Lipizzaner are considered to be grey. I think they are all born brown. I
don't recall seeing any chestnut foals when we were at the Austrian
stud last year. The foals turn grey at various rates. Even at 3 months,
some were already quite grey and others were still solid brown. I think
the misconception that Lipizzaner are born black comes from a poor
equivalence of color names between the 2 languages. In German, the
color we call brown is called "schwarz" which is literally translated
as black. They use another name for the true black coat but I can't
recall what it is right now and my dictionary is at home.

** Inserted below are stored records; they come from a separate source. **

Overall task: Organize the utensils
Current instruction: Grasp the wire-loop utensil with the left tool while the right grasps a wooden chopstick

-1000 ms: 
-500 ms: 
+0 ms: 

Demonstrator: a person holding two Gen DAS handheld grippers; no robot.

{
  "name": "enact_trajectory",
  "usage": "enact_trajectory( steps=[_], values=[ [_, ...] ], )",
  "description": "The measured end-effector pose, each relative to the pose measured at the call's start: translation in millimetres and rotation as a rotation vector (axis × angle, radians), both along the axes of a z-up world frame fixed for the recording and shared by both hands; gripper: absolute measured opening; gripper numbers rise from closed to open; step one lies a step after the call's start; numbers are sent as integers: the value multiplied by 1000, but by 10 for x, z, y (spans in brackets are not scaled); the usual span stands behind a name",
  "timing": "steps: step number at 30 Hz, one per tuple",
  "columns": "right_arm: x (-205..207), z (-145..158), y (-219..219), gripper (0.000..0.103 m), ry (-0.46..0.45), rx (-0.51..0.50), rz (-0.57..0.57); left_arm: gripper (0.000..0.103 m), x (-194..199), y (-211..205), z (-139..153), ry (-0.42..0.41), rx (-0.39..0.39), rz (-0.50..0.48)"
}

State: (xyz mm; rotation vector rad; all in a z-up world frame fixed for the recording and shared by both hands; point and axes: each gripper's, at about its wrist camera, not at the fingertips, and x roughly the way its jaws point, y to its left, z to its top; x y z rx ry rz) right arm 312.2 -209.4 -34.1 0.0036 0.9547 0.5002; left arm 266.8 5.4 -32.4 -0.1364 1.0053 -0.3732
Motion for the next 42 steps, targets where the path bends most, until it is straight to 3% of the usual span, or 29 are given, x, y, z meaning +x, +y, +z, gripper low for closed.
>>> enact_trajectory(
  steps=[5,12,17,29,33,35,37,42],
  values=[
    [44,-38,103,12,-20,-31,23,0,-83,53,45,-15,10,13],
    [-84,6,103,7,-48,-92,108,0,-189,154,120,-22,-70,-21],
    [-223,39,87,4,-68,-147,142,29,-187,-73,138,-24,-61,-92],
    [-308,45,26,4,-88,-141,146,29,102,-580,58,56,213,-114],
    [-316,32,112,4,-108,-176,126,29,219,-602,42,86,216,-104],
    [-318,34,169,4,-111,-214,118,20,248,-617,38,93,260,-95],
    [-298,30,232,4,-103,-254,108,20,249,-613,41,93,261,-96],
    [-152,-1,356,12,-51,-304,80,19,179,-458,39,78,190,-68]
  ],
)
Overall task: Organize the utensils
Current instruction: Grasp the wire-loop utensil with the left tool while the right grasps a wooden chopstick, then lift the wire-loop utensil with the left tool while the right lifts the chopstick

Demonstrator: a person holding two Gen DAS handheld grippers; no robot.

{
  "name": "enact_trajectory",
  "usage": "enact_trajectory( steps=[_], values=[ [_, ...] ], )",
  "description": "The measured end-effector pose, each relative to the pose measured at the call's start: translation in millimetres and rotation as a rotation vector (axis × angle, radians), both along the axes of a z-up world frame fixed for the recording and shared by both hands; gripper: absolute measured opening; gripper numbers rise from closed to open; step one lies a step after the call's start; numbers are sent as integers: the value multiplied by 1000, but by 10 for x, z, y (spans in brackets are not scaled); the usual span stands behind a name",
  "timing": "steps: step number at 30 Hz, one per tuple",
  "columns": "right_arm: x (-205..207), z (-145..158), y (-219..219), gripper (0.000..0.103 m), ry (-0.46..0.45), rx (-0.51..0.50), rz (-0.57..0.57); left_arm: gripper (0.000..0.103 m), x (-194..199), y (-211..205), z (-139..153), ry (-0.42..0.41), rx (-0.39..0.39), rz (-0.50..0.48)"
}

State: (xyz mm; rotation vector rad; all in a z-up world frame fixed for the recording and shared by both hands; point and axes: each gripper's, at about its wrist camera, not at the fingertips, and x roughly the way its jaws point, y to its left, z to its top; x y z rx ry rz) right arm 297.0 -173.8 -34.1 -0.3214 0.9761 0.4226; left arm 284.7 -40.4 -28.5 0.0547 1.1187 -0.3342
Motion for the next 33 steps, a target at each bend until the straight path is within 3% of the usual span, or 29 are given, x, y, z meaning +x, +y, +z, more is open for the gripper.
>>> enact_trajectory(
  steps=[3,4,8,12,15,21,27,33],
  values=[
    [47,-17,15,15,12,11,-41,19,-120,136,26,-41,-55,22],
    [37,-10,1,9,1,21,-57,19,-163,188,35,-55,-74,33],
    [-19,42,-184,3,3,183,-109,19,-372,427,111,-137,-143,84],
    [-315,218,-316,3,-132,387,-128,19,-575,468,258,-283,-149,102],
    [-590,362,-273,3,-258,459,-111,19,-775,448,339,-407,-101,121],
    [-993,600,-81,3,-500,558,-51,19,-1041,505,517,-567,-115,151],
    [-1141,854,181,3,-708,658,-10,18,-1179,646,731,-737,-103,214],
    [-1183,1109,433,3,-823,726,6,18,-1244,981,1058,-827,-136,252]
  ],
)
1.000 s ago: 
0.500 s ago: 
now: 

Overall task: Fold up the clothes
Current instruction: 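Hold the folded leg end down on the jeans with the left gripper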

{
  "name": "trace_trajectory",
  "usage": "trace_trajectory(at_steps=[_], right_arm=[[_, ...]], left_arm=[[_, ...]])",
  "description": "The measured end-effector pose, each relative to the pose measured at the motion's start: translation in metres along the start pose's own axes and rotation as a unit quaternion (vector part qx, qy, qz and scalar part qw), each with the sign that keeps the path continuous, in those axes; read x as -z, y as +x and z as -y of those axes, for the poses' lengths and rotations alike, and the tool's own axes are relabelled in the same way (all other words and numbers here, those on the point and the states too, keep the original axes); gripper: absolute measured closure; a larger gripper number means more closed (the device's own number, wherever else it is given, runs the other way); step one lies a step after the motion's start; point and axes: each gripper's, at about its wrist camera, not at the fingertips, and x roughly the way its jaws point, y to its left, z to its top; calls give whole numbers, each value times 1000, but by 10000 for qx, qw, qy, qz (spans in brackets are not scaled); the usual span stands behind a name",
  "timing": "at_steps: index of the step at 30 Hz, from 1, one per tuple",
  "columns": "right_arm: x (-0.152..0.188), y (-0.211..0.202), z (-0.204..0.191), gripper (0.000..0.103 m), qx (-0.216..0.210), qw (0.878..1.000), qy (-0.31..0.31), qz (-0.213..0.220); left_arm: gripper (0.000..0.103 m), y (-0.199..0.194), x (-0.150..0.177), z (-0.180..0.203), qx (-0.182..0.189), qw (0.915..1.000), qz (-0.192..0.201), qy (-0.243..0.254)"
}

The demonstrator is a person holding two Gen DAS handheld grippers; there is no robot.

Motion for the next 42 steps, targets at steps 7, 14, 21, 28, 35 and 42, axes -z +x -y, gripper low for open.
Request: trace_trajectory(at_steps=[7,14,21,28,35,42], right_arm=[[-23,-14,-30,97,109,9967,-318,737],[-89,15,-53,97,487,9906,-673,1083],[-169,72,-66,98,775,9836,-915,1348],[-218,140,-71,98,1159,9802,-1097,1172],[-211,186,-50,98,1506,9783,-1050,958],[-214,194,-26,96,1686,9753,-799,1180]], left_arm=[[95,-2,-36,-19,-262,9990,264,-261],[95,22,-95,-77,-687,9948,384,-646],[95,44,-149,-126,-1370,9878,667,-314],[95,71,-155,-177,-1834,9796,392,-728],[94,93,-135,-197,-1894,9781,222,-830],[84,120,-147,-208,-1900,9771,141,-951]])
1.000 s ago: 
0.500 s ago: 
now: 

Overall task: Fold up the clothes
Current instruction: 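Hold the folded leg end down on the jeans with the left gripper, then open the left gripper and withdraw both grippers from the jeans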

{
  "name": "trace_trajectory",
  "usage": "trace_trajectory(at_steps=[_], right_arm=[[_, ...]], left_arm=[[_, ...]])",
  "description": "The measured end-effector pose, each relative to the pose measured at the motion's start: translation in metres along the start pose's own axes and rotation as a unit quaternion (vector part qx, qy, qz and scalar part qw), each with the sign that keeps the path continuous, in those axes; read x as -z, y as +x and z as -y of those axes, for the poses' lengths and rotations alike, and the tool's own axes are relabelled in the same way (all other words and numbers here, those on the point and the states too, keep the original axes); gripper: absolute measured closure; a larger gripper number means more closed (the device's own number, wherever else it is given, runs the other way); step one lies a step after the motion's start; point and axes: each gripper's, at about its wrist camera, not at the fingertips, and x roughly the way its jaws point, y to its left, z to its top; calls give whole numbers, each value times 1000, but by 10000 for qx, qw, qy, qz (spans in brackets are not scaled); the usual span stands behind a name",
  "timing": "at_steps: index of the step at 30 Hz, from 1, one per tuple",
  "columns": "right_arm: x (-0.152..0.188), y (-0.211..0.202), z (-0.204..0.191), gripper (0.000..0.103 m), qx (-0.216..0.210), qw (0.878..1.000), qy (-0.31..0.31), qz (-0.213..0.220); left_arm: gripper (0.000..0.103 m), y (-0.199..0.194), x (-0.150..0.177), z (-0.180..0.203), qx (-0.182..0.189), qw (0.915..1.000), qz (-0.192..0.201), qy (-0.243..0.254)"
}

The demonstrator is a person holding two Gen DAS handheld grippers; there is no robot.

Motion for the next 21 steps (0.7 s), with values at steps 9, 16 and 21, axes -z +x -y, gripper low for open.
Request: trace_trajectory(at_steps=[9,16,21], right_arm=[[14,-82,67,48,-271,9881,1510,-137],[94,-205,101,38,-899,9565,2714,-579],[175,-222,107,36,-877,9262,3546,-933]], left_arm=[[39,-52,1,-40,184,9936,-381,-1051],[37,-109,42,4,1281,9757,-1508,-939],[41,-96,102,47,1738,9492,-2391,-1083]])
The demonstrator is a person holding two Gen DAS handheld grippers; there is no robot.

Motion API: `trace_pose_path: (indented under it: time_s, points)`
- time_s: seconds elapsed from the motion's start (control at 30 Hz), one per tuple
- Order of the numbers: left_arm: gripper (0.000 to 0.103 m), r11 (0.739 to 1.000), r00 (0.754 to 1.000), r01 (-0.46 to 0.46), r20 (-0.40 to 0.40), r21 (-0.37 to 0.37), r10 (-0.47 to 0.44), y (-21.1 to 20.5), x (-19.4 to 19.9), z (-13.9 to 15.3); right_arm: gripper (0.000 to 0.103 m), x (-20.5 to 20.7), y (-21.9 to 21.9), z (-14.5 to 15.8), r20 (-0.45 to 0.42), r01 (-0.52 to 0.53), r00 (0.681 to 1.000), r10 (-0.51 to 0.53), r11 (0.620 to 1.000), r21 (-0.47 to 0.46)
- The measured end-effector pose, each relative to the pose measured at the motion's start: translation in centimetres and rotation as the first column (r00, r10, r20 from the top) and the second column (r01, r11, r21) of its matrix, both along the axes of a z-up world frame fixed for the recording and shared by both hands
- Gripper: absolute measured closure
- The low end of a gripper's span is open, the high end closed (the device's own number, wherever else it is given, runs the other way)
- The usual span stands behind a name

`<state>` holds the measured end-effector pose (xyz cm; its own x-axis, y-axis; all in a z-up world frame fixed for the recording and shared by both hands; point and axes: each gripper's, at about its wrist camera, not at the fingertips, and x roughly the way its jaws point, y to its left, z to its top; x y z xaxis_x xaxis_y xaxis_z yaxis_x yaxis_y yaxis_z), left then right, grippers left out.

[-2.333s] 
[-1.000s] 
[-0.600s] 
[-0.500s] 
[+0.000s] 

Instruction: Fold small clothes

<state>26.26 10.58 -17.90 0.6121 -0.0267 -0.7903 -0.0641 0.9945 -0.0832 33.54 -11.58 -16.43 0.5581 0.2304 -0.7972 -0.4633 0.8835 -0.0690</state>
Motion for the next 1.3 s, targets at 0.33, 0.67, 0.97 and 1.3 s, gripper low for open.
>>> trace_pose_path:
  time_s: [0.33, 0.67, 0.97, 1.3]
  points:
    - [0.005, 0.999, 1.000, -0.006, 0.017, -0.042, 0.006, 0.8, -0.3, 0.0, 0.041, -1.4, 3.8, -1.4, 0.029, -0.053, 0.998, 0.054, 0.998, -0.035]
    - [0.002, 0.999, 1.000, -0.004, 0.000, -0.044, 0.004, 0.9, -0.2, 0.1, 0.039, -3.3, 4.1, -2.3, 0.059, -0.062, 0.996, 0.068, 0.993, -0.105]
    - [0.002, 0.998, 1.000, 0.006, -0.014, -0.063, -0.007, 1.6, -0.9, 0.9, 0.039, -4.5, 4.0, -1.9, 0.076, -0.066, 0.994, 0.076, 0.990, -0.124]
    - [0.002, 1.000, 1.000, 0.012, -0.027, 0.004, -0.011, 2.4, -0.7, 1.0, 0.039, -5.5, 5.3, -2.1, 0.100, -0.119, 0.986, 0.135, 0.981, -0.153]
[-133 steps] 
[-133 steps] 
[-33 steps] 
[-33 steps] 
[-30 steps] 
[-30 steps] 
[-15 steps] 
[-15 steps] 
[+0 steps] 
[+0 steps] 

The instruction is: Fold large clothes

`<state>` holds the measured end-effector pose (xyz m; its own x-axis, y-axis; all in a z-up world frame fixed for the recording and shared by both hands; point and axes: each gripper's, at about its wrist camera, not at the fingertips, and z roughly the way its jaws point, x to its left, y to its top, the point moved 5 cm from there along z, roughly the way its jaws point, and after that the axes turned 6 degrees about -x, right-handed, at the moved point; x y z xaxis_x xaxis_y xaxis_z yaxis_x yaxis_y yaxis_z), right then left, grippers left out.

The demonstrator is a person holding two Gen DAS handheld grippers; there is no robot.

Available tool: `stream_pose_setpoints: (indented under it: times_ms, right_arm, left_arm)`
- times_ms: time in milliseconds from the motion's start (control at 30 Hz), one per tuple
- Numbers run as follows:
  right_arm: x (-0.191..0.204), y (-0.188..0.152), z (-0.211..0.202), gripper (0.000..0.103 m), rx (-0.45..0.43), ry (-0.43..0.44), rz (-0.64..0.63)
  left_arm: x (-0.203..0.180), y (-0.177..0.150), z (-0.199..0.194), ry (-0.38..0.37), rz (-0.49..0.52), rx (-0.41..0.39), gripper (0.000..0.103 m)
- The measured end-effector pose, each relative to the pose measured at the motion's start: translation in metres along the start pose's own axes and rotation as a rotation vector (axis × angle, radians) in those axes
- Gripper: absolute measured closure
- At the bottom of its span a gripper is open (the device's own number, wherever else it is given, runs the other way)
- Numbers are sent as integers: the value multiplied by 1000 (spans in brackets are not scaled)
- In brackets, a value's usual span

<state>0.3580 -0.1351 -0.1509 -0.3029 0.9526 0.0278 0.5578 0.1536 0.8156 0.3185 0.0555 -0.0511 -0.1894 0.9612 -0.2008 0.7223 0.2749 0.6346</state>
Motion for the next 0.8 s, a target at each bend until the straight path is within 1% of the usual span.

The young stallions(4-7 years old) that we saw at the Spanish Riding
School were still grey. Only when they are aged(i.e. older than 9) do
they turn white.
We saw a 28 YO stallion at the stud farm. He LOOKED pure white but you
could tell he wasn't! If you looked closely, you could see the white
blaze in his face. It was a whiter shade of pale(and you could see the
pink skin under it). No, he wasn't wet! ;-)
I think the only color left in the Lippizan besides grey is brown. Long
ago(i.e. 400+ years when they first started the stud) they came in many
colors. With the addition of Spanish horses, grey became the dominant
color with a brown birth color. As an aside, the same is true of the
Andalusian horses. They are mostly grey with an occasional brown/black
horse. I think about 20% of Andalusians are brown/black and about 10-15%
of Lippizaner are brown. Not exactly a 'rare' color as it is often
described in both cases but not the most common either.